How to Have a Deep Conversation with Women | Build Real Connection
My name is Gary Gunn and I have been teaching communication skills for the past 17 years. If you go to standard training courses, they will teach you useful techniques such as active listening, demonstrating empathy, and reflective listening. Whilst these are good, I believe we can do better. We can build upon these principles to develop a real method for creating a deep conversation.
In your dating life, if you are not able to connect with your partner, or maybe with your colleagues at work, what I am about to teach you can be the building blocks for the deep conversation that you desire.
I personally think that if you do not have the ability to go deep in conversation, life often feels surface level. It can leave you feeling disconnected and isolated. That is why learning how to have a deep conversation is not only useful but essential.
Why I Decided To Explore Deep Conversation
To give you some context on why I am producing this piece, I am currently attending a five day acting course at the Royal Academy of Dramatic Art in London. Yesterday was day four of the training, and what I learned completely shifted my perception of deep conversations.
The discovery was simple yet profound. The use of metaphors is what is missing if you want to go deeper in conversation.
I will explain the exercises we did, how they built up, and why the final part of the training is not just useful in the acting world but can be applied across multiple areas of your life.
The Exercise That Changed My Perspective
We were working with something called the Meisner technique repetition. This is an exercise where you sit opposite a partner while the rest of the group watches. You start by simply noticing something about the other person. For example, you might say “You have short hair.”

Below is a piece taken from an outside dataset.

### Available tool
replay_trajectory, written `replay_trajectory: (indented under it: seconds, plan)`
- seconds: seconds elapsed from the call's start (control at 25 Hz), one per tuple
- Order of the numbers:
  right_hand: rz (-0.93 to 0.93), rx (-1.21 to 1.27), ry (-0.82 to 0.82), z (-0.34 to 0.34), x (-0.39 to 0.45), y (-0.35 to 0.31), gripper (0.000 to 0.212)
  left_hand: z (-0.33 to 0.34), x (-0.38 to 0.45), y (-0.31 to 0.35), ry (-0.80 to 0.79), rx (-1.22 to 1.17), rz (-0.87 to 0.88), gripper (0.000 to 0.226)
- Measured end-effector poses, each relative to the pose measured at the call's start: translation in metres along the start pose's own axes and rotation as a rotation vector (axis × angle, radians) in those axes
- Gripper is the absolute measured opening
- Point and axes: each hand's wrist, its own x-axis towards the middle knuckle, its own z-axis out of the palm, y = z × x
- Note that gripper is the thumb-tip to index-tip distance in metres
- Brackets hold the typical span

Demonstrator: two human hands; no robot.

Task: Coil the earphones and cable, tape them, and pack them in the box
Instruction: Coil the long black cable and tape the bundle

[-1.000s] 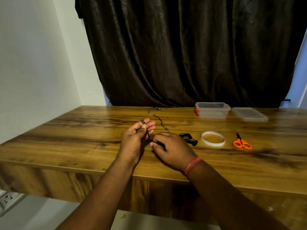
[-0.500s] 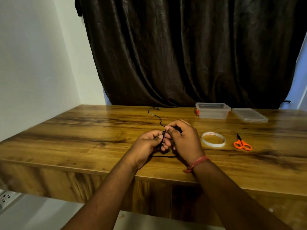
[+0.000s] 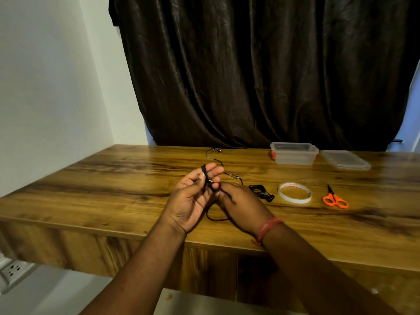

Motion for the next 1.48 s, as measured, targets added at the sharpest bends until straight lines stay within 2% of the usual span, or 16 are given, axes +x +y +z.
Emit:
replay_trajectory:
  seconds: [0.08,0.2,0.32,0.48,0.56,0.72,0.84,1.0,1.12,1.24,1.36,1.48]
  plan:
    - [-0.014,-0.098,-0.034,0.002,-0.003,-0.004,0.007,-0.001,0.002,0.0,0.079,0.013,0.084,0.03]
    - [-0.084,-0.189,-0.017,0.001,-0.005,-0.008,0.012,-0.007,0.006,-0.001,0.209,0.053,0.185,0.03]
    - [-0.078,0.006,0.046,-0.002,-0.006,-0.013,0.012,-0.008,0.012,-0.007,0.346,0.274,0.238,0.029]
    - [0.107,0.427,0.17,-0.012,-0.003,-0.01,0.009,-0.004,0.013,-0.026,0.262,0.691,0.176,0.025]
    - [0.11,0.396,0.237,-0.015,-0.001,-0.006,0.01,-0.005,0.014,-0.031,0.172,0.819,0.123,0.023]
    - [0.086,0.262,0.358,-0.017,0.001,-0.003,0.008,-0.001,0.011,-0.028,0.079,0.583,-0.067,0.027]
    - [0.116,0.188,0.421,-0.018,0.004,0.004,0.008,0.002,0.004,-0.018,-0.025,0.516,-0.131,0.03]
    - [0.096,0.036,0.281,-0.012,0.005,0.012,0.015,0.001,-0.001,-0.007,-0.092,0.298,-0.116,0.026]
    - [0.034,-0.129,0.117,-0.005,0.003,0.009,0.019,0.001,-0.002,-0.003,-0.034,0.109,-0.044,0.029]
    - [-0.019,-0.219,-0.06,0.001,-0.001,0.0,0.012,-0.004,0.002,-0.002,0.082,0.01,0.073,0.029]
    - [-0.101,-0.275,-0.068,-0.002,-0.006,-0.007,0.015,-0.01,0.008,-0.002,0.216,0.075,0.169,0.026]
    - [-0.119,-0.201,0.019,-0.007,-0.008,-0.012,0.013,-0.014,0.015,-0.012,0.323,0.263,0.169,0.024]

Your partner then repeats back, “You have short hair.”
When you first begin the exercise you are constrained to say the exact same phrase back and forth. It can get frustrating. Tension builds in your body, and you can feel the desire to move, stand up, or escape. But the goal is to get out of your head and practice being fully present.
Once you can do this, more layers are added. Yesterday the exercise reached a new level when we were allowed to introduce metaphors. That was when the breakthrough happened.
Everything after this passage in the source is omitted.